Guys get the chain and sprockets from a hobby outlet, but I don't know exactly. Stock Drive Products has all that. they are a great company to work with. Click the "buy online" tab.

Stock Drive products


----------



## Naptowneng (Jun 14, 2010)

And my vendor (Historic ships.com) notified me my engine was shipped yesterday. So they are coming in. Now to start the parts search

Jerry


----------



## Naptowneng (Jun 14, 2010)

OK, I got the steam engine, but:

- I paid extra for the pre assembled vs the kit

- Box says pre asembled steam engine

- Open it and there are 2 bags of parts, one boiler in bubble wrap, and engine in a plastic jar, and

NO instructions for assembly of my "pre assembled" (?) steam engine.....

OK so what is going on, is the pre assembled steam engine really have that many parts to put together? Is so, what is the kit have? Ore you can refine into metal....( ?
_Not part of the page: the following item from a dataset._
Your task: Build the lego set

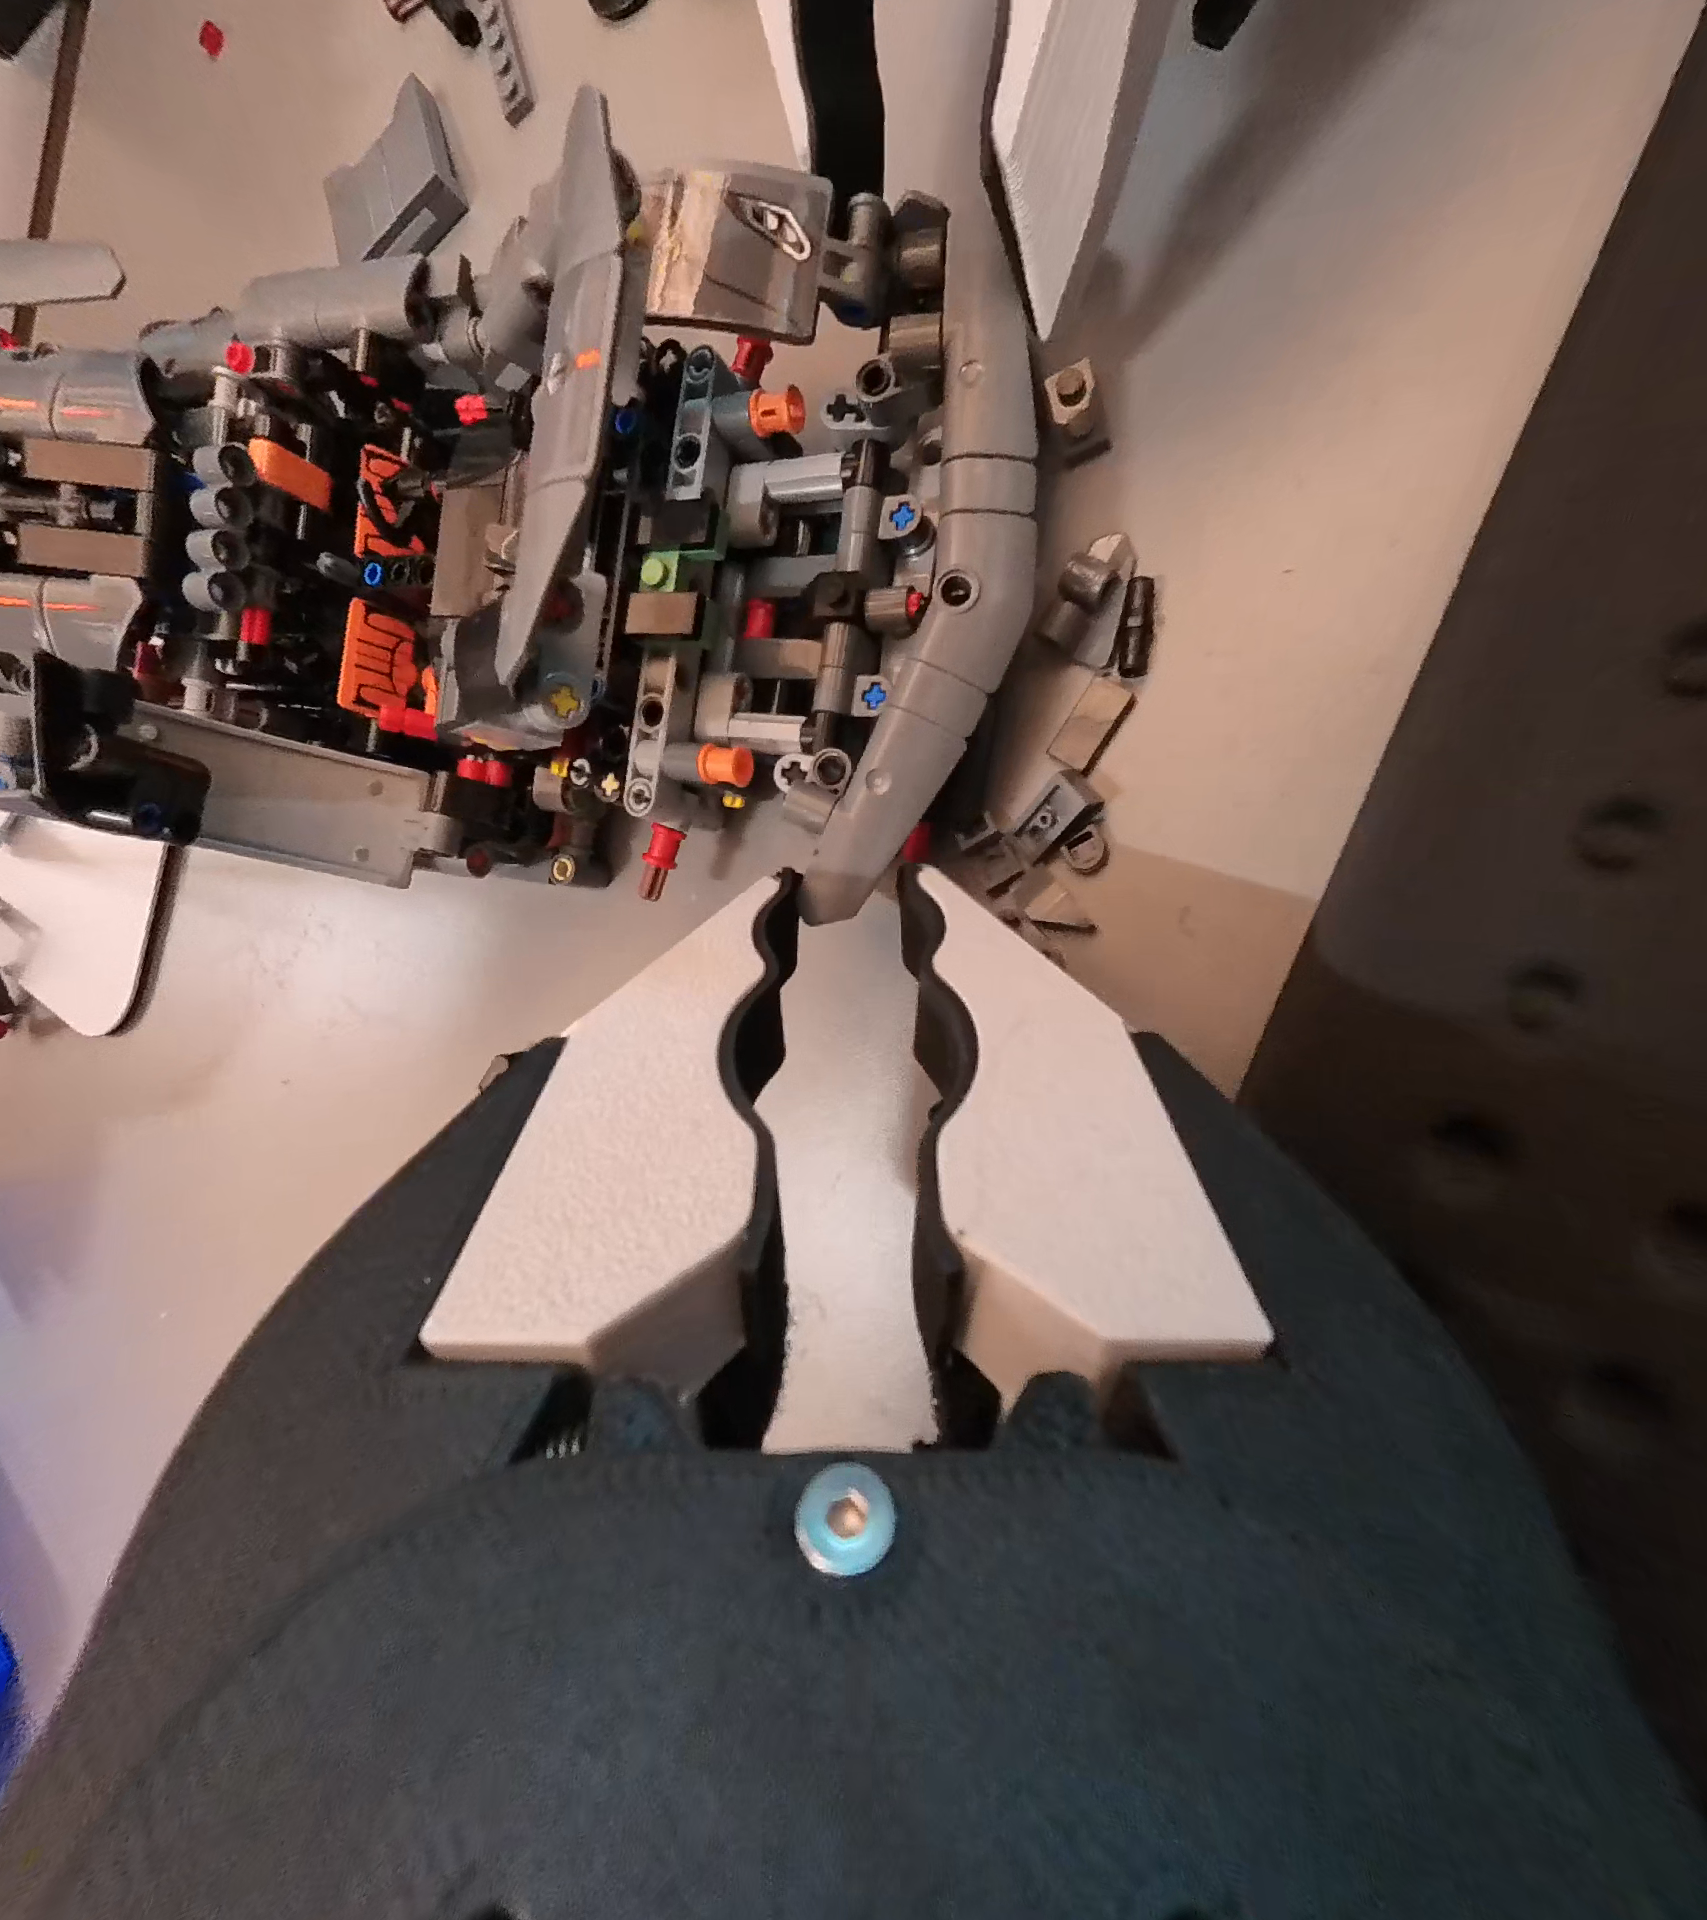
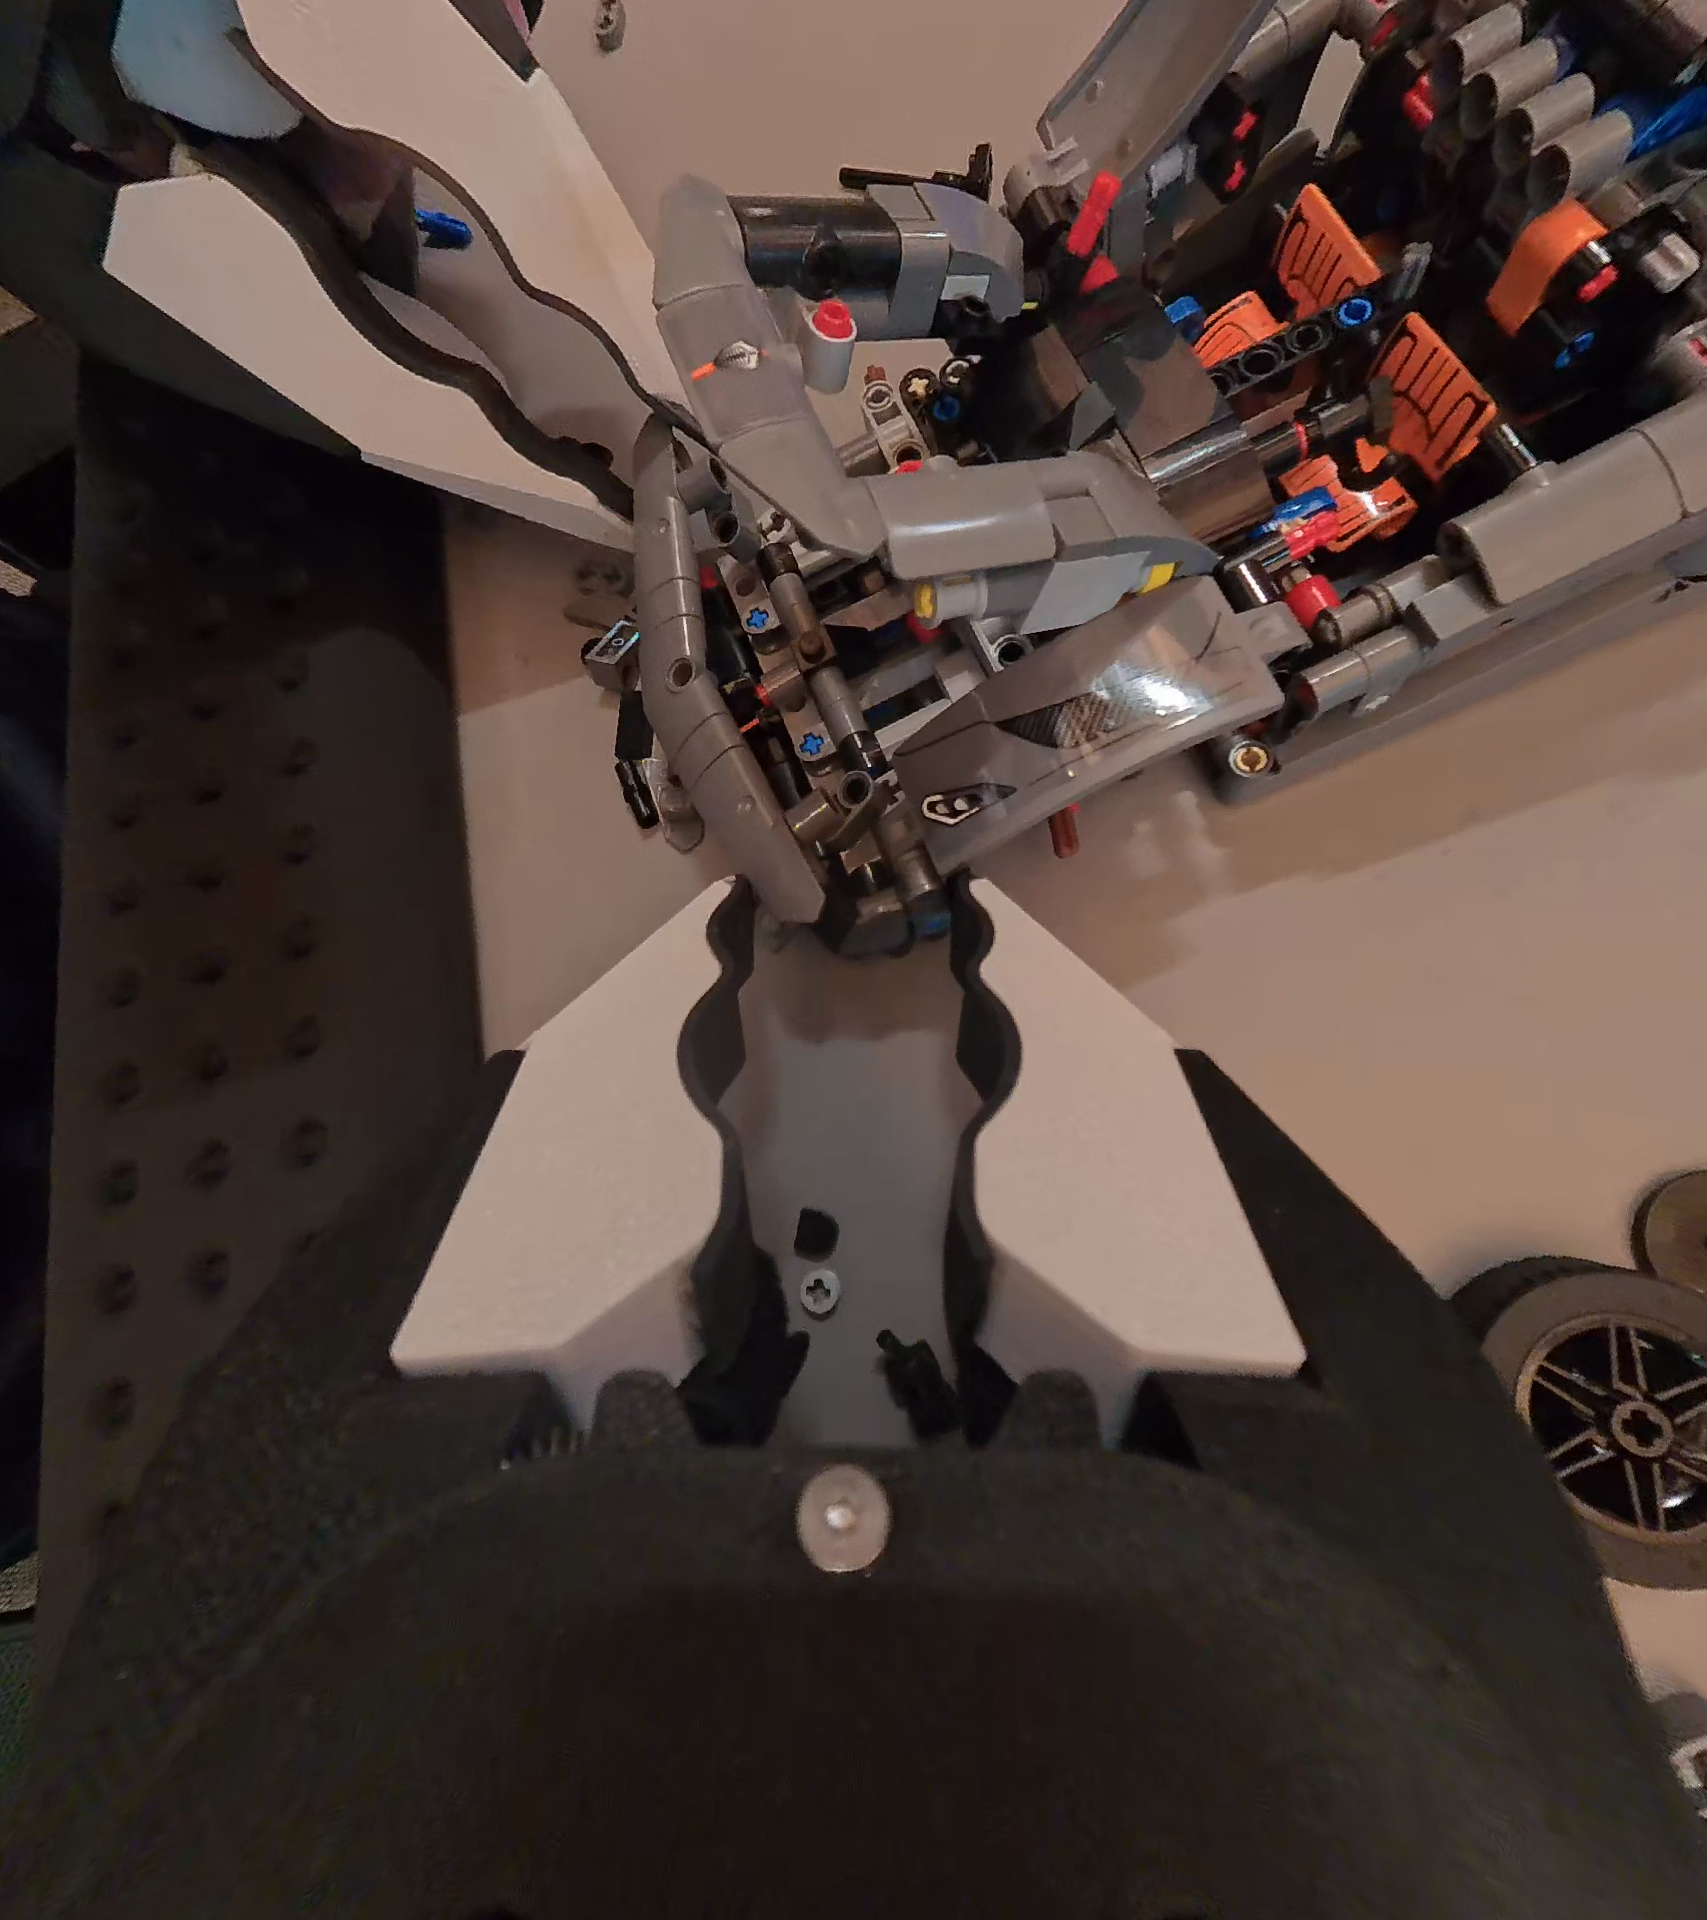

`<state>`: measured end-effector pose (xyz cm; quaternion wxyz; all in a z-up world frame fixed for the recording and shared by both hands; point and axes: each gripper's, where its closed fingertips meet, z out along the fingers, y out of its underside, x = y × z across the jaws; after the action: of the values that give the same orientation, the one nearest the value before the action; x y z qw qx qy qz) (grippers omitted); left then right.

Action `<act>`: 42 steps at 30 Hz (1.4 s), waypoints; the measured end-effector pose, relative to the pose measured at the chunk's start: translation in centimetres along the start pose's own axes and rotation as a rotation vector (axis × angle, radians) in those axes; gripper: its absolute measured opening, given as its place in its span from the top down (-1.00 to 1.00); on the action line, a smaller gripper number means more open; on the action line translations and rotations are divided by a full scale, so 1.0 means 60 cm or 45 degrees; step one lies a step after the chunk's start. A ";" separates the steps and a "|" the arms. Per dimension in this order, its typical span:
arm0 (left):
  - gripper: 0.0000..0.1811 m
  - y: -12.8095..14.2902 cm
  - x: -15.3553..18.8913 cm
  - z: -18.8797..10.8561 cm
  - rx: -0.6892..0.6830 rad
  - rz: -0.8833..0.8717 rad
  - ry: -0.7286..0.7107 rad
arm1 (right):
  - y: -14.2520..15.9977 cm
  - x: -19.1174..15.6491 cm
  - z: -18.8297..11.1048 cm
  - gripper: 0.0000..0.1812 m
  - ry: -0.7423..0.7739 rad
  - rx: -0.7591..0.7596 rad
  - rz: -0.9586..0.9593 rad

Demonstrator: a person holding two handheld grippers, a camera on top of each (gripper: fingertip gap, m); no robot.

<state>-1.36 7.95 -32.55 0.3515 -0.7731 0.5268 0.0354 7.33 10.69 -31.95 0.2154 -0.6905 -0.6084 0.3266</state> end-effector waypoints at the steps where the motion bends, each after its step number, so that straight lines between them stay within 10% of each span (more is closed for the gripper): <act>1: 0.82 -0.001 0.000 -0.001 0.002 0.003 -0.003 | 0.000 0.000 0.000 0.61 -0.002 0.003 0.004; 42: 0.85 -0.003 0.001 -0.005 0.034 0.046 0.020 | 0.003 -0.015 -0.009 0.92 0.180 -0.081 -0.492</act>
<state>-1.28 7.77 -32.23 0.3568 -0.7590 0.5438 0.0287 7.80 9.81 -31.55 0.2942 -0.5887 -0.7229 0.2106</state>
and no assembly instructions...

Thanks for any insights on this

Jerry


----------



## scottemcdonald (Jan 11, 2008)

Does this help?



Now in this video an aftermarket alcohol burner is being used and the copper dish is being used to collect post engine condensate. That little dish is actually provided to hold "gelled fuel" (i.e. Sterno) and provides the heat source if you don't obtain or build an alcohol burner. Just spoon it in and then level off with a flat surface (e.g. knife, straight edge, etc.)

Scott


----------



## Naptowneng (Jun 14, 2010)

Thanks Scott, seeing the operation does help

I called Midwest Prod and they sent me a PDF of a very nice set of instructions for assembly. That should take care of the issue

Regards

Jerry


----------



## h freeman (Apr 2, 2011)

Scott, 

Can you tell me where I can get an alcohol buner like the one in the video. I would like to try oni in my Heritage steam engine. 

Thanks, Howard


----------